## Items from a dataset
____________________

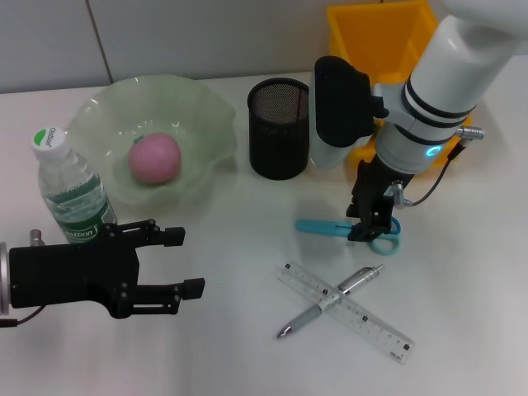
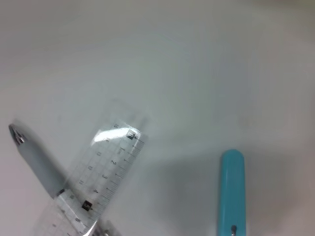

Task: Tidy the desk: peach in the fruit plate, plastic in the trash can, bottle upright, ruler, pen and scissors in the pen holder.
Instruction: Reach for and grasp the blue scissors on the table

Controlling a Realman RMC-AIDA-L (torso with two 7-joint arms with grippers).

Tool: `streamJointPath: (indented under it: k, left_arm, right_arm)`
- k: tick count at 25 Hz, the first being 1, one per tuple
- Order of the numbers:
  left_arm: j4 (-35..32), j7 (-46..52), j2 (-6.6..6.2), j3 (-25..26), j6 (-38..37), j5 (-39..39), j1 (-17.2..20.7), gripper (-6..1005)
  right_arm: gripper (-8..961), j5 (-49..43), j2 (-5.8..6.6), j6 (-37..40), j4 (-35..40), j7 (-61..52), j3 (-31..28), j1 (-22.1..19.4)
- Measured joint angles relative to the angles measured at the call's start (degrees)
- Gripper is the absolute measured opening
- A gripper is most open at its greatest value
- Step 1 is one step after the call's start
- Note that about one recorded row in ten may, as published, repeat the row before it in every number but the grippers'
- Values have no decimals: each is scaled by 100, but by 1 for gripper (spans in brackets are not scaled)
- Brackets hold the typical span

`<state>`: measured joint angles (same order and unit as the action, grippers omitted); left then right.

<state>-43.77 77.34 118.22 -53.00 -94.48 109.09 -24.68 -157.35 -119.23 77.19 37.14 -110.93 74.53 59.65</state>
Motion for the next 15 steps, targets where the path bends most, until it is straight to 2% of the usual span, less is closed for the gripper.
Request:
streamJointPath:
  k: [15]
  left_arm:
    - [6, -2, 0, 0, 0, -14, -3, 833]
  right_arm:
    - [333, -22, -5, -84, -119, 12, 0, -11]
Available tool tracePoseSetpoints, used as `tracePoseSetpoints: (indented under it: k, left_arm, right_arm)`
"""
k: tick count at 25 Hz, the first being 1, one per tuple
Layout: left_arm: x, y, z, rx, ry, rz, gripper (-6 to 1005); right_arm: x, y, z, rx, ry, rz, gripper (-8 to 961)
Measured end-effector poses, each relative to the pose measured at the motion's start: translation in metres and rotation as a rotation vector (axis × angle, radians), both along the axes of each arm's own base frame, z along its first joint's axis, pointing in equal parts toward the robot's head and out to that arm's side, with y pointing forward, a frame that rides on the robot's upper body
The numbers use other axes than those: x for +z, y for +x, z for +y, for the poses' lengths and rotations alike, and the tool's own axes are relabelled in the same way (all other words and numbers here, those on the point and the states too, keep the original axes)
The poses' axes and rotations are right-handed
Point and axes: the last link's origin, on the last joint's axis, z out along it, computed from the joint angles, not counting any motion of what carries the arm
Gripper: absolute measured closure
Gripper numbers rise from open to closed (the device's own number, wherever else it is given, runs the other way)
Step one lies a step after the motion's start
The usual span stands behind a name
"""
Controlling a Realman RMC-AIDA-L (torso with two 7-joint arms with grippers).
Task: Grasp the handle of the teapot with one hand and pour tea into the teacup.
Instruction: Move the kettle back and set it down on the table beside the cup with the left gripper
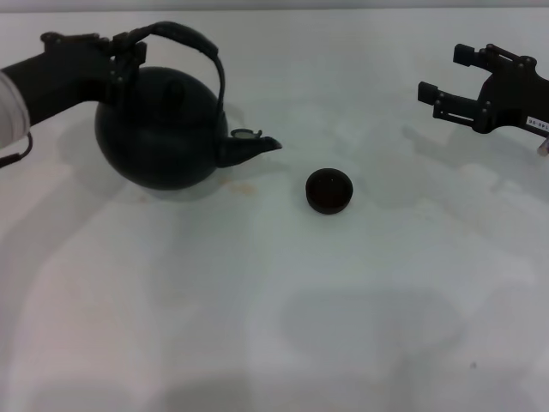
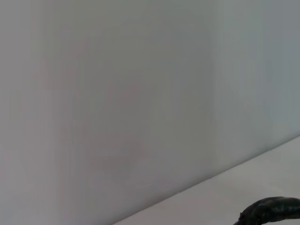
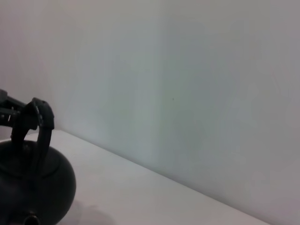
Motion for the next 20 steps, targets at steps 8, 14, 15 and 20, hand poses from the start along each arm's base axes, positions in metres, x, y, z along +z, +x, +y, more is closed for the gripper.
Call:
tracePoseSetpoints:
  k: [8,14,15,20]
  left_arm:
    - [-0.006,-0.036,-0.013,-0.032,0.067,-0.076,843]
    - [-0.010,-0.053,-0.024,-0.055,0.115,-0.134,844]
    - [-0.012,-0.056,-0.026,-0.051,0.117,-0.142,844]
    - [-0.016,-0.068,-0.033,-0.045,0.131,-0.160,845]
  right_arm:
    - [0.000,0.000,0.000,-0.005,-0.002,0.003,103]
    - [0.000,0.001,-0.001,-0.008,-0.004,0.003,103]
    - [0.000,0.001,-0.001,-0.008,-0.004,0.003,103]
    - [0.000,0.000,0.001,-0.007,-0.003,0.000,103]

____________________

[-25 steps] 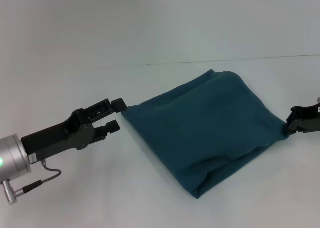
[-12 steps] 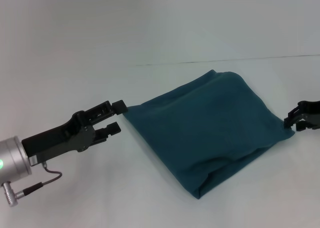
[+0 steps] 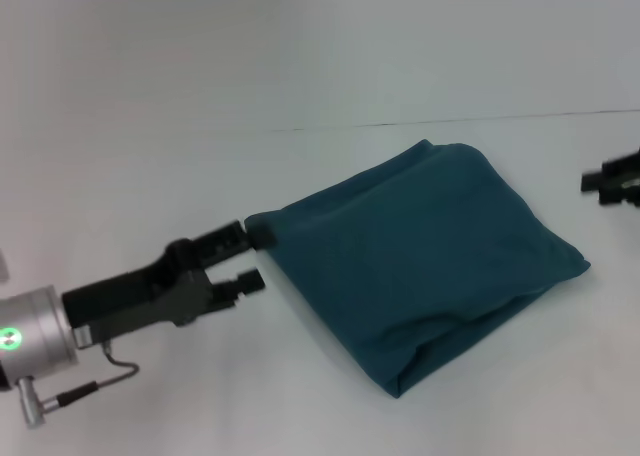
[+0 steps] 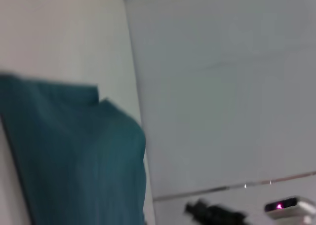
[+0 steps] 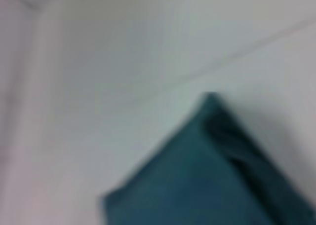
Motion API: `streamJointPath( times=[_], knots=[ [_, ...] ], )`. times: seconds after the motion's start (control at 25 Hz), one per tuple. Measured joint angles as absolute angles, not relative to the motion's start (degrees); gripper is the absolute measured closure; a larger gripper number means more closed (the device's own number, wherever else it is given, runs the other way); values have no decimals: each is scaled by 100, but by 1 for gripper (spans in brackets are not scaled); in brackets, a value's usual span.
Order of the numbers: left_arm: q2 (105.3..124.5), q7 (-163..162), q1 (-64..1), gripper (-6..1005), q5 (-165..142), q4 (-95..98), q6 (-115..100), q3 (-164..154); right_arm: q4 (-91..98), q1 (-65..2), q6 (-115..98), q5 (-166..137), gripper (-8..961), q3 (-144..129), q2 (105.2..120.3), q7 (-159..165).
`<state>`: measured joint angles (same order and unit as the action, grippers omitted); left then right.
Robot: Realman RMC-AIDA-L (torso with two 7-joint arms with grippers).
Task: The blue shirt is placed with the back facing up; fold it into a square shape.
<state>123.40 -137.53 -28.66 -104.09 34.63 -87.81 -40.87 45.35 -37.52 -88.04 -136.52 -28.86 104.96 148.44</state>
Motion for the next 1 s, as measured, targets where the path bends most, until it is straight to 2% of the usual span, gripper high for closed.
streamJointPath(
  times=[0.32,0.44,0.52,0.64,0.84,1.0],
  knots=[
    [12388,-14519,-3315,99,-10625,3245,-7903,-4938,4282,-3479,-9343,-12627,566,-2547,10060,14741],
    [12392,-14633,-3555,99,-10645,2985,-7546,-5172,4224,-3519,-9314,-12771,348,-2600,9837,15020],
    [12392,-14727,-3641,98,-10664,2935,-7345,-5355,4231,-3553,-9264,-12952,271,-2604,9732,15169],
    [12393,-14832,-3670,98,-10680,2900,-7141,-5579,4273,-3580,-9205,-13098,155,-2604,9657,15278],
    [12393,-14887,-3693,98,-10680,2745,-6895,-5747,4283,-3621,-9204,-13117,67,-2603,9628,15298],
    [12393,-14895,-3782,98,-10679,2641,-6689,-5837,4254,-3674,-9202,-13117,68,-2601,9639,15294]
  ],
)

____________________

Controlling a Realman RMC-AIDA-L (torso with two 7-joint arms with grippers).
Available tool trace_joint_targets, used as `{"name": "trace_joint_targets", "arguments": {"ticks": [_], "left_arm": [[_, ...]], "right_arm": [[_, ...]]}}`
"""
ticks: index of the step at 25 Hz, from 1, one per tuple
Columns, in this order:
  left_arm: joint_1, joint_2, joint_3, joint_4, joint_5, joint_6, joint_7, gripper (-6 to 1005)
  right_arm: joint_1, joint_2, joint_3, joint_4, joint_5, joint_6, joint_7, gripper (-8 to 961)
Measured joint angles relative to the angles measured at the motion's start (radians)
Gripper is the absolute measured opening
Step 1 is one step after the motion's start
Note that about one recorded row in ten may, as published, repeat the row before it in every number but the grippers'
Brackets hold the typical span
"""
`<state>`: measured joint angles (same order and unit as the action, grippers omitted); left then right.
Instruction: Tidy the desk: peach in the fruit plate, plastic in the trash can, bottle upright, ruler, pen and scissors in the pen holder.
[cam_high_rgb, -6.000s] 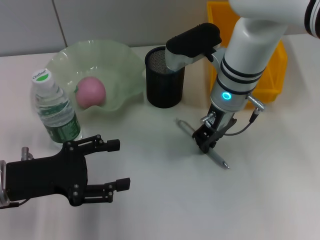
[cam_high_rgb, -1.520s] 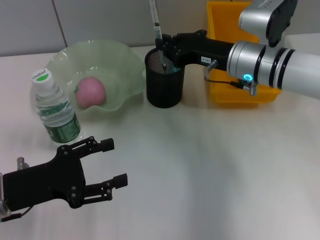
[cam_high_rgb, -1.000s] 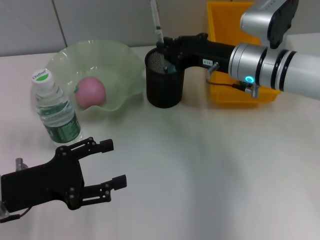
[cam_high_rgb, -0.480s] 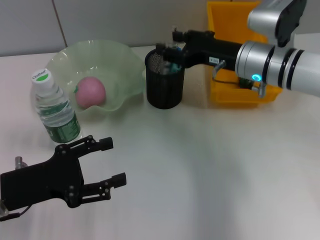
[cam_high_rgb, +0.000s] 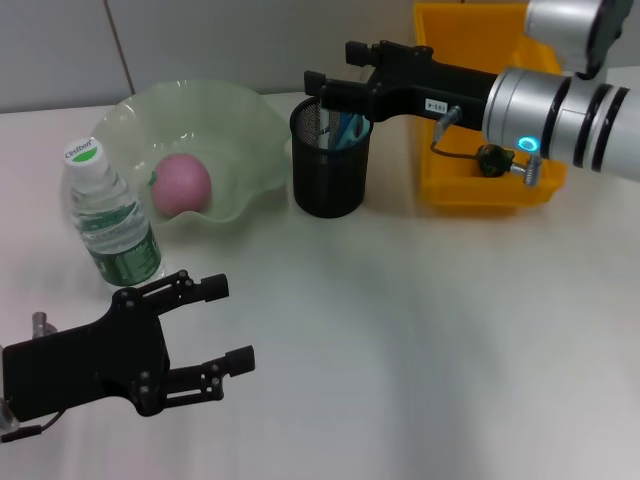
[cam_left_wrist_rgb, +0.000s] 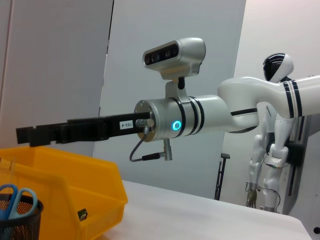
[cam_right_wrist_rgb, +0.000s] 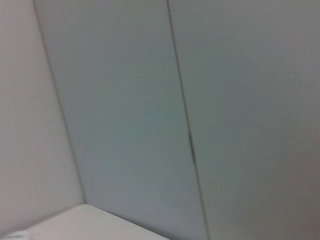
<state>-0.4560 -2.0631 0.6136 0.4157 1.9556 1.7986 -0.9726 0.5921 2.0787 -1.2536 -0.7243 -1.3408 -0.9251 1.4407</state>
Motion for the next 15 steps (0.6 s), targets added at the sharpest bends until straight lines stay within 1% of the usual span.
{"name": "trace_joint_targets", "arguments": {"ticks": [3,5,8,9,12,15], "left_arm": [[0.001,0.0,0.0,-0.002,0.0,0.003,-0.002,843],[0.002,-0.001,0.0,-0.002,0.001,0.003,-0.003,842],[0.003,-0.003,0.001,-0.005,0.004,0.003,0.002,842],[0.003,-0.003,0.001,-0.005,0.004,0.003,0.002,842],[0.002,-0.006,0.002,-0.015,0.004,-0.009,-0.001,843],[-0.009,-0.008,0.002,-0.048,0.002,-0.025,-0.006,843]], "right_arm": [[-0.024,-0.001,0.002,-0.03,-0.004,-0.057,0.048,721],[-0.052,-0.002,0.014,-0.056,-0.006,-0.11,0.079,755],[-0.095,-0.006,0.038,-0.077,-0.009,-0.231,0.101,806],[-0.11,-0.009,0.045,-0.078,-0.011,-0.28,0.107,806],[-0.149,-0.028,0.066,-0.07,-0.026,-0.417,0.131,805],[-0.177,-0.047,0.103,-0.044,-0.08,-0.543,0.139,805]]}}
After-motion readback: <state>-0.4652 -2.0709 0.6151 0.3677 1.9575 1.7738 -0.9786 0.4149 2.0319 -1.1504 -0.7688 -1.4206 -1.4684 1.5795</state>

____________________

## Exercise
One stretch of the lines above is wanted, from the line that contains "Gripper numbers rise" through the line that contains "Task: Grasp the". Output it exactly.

## Output below
Gripper numbers rise from open to closed (the device's own number, wherever else it is given, runs the other way)
Step one lies a step after the motion's start
The usual span stands behind a name
"""
Controlling a Realman RMC-AIDA-L (torso with two 7-joint arms with grippers).
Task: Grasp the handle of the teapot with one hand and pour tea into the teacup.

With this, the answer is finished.